- Recorded information
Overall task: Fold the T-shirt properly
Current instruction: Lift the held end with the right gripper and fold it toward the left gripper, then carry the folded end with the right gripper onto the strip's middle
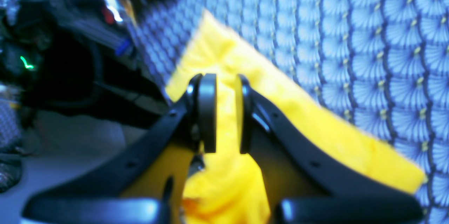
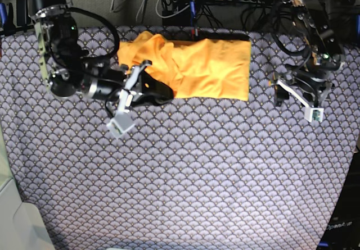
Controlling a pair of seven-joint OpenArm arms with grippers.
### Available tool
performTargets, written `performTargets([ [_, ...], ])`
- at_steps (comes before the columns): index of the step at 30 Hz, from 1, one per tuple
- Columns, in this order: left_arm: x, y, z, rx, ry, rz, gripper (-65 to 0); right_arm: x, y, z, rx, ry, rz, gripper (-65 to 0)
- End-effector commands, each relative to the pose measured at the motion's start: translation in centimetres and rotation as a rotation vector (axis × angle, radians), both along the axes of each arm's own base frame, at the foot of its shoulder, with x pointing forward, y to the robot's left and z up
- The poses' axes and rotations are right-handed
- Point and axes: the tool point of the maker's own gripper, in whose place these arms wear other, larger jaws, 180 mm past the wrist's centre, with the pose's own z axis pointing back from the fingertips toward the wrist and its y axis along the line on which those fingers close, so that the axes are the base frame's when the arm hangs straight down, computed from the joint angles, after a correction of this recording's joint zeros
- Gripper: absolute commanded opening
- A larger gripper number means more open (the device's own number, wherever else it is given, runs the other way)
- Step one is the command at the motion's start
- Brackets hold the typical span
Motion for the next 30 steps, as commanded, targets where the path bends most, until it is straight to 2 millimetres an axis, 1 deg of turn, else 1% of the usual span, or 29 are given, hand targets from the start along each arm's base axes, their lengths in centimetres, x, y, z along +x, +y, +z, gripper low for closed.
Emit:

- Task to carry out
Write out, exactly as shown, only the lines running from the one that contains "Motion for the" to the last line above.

- Answer section
Motion for the next 30 steps, as commanded, targets where the path bends most, until it is straight to 2 millimetres an axis, 1 deg of turn, else 1% of the usual span, or 29 are given, hand targets from the start along each arm's base axes, their lengths in centimetres, x, y, z along +x, +y, +z, gripper low for closed.
Emit:

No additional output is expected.